Static Public Member Functions
static String	clean (String text)

static String[]	split (String text)

static String[]	parse (String text)

static void	addStems (String line, Stemmer stemmer, Collection<? super String > stems)

static ArrayList< String >	listStems (String line, Stemmer stemmer)

static ArrayList< String >	listStems (String line)

static ArrayList< String >	listStems (Path input) throws IOException

static TreeSet< String >	uniqueStems (String line, Stemmer stemmer)

static TreeSet< String >	uniqueStems (String line)
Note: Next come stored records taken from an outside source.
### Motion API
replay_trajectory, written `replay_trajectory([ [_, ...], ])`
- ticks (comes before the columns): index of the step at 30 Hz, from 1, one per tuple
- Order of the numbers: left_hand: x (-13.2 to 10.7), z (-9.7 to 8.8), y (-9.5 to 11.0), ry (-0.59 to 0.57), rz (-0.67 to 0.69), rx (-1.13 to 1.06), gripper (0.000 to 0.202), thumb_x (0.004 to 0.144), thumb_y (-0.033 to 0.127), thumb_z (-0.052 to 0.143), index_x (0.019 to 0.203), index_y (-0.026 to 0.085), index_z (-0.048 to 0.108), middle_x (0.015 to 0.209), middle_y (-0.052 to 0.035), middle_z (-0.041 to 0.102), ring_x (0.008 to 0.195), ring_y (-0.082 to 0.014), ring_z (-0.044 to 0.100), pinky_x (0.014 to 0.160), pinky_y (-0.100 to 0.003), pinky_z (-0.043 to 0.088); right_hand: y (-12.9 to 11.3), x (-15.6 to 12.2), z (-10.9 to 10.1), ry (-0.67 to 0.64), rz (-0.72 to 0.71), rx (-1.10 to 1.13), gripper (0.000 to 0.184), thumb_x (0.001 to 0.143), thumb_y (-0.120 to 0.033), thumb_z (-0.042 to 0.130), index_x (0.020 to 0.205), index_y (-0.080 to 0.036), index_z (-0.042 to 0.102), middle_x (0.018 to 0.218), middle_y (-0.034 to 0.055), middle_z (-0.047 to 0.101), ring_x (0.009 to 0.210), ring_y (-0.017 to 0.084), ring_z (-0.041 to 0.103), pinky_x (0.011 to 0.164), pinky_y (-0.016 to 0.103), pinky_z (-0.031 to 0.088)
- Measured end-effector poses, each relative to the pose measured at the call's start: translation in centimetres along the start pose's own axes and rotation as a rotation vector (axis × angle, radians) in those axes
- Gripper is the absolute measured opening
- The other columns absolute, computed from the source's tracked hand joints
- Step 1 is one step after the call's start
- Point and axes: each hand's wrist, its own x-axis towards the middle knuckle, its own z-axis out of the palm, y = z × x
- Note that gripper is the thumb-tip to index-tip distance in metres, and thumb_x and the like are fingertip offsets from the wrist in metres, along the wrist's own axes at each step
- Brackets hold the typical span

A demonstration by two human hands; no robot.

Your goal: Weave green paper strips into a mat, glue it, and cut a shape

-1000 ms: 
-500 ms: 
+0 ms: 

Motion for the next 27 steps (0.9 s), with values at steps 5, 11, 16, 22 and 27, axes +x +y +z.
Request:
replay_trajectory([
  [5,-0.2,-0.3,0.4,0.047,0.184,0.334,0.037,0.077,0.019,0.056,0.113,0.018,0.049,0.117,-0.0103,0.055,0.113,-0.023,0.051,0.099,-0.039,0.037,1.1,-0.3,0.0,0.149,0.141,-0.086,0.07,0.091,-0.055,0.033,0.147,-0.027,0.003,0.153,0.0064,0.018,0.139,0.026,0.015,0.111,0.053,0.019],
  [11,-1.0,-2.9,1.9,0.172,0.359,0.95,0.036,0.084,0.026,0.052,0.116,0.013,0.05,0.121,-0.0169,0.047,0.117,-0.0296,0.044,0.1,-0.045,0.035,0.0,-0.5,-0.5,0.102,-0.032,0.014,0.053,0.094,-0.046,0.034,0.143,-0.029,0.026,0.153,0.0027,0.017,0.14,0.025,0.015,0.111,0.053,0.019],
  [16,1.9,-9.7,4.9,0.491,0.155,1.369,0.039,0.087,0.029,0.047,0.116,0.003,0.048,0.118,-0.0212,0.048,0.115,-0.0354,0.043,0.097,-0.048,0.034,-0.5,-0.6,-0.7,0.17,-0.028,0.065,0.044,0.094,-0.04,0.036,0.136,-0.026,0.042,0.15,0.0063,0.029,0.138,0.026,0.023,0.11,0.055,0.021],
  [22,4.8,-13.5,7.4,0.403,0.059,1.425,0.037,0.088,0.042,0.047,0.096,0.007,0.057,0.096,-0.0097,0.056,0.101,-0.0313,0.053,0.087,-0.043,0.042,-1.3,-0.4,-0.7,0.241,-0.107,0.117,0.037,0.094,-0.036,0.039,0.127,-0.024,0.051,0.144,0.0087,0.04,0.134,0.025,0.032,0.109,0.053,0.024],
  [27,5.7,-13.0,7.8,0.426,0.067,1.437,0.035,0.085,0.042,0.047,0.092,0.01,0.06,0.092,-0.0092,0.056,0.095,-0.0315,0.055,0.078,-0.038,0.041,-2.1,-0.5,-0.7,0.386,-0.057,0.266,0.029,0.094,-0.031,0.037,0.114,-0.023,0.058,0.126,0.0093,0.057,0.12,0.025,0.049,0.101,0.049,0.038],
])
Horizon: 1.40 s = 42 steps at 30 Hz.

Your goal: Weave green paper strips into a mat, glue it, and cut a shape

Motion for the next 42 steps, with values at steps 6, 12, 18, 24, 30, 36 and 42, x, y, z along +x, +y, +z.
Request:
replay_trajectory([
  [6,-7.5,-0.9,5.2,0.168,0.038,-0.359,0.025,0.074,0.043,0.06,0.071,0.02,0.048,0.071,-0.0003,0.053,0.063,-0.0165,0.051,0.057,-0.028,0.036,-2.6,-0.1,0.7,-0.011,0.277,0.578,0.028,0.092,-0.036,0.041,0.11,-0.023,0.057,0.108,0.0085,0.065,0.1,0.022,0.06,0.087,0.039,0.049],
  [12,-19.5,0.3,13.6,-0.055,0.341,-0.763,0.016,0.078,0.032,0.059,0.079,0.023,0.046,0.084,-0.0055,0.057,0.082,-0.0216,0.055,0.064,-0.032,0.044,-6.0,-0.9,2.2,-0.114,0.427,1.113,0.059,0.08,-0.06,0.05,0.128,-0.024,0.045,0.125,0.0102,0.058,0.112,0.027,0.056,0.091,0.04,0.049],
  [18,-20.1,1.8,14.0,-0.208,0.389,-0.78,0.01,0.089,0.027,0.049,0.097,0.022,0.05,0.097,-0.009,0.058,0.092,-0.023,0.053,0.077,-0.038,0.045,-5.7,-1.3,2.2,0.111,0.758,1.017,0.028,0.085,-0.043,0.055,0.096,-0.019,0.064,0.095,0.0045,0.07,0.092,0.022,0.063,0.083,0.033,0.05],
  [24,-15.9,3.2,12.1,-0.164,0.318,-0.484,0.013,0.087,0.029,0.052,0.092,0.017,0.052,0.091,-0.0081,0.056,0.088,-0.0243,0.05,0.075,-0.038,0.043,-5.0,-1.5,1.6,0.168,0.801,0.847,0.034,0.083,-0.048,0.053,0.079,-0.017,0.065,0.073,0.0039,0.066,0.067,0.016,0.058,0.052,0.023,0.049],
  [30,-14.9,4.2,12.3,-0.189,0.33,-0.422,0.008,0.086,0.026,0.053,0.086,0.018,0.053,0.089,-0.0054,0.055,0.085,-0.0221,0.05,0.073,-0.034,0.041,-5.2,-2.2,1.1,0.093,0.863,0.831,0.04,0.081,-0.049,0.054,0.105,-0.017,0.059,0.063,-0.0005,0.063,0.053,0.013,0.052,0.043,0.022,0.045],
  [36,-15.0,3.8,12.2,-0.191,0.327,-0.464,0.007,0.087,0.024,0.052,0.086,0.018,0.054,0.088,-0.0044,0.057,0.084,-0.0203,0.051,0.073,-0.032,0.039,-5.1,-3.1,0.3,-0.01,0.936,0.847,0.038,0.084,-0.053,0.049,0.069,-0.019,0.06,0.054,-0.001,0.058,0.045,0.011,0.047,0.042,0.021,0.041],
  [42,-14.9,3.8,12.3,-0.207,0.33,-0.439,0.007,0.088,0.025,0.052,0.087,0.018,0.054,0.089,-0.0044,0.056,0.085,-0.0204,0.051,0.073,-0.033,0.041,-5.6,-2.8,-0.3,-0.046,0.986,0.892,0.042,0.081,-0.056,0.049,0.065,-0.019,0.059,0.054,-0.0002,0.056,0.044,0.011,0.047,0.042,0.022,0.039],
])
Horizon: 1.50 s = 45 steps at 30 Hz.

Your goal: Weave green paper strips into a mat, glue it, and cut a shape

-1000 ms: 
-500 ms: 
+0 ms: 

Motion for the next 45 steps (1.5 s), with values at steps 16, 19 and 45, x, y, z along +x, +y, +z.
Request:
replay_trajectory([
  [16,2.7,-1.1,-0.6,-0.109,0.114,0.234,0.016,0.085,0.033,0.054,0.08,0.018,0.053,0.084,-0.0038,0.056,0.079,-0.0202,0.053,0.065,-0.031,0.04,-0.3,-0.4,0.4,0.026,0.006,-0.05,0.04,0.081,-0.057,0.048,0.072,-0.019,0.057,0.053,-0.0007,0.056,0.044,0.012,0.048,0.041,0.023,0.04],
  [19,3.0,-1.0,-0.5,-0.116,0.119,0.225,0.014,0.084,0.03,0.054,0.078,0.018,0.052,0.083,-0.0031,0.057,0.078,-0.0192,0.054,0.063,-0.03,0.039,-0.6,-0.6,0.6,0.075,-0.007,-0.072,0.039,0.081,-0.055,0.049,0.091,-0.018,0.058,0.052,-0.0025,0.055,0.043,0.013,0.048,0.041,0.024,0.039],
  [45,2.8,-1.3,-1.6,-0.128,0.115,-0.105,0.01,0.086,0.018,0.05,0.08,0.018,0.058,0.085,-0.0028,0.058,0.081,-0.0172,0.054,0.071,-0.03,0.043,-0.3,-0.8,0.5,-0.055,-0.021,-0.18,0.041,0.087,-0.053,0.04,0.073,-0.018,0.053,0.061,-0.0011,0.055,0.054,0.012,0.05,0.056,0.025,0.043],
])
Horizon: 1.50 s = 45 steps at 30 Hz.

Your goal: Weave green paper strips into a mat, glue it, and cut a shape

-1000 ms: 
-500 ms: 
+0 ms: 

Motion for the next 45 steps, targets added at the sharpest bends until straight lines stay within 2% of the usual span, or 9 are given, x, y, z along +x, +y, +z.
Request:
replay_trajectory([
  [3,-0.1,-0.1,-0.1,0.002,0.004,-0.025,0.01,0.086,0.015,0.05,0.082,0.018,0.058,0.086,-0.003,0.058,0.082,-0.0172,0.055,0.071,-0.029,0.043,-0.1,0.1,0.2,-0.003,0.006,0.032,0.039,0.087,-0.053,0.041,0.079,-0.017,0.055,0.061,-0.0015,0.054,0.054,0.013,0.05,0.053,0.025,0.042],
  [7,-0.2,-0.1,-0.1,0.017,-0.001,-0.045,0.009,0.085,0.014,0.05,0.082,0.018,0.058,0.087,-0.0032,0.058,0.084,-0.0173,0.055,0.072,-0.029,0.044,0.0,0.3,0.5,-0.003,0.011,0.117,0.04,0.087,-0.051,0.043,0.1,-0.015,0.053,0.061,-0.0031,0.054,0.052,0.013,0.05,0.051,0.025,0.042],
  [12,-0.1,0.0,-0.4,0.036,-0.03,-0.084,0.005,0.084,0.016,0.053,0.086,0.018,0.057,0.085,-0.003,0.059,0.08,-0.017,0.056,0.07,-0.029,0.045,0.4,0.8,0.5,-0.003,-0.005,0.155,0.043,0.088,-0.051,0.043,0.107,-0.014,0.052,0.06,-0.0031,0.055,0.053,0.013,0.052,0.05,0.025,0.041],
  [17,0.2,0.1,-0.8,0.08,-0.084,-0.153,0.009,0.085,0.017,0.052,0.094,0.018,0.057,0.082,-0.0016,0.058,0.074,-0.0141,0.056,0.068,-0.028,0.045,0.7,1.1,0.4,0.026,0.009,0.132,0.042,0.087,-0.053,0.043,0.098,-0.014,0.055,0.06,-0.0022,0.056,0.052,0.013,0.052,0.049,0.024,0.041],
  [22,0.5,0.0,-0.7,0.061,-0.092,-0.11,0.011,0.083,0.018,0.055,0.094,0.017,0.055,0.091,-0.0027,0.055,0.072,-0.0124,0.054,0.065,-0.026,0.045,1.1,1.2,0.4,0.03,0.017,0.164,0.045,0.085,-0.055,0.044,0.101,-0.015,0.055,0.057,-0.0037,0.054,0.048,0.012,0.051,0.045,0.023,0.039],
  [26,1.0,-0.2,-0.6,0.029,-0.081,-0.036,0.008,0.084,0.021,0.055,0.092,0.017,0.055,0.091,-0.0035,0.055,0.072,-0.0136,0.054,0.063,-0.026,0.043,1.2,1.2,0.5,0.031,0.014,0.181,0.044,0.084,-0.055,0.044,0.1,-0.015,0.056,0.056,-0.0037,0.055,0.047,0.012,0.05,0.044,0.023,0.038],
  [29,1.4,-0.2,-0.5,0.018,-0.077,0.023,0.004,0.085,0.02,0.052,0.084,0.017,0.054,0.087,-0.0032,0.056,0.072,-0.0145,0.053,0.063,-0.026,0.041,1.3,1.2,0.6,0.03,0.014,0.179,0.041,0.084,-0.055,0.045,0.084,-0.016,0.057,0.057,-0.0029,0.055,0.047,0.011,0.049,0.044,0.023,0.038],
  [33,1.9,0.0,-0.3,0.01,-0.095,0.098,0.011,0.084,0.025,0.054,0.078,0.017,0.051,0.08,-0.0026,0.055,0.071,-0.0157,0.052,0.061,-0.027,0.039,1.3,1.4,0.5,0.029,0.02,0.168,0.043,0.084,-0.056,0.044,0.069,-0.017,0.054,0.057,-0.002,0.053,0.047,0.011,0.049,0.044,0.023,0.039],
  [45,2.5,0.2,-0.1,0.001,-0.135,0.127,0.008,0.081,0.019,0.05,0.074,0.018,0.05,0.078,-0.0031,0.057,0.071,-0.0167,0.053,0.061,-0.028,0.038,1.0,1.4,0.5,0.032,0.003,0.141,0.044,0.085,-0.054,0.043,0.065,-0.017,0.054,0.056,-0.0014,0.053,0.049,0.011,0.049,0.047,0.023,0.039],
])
static TreeSet< String >	uniqueStems (Path input) throws IOException

static ArrayList< TreeSet< String > >	listUniqueStems (Path input) throws IOException

Static Public Attributes
static final Pattern	SPLIT_REGEX = Pattern.compile("(?U)\\s+")

static final Pattern	CLEAN_REGEX = Pattern.compile("(?U)[^\\p{Alpha}\\s]+")

Detailed Description

Utility class for parsing, cleaning, and stemming text and text files into collections of processed words.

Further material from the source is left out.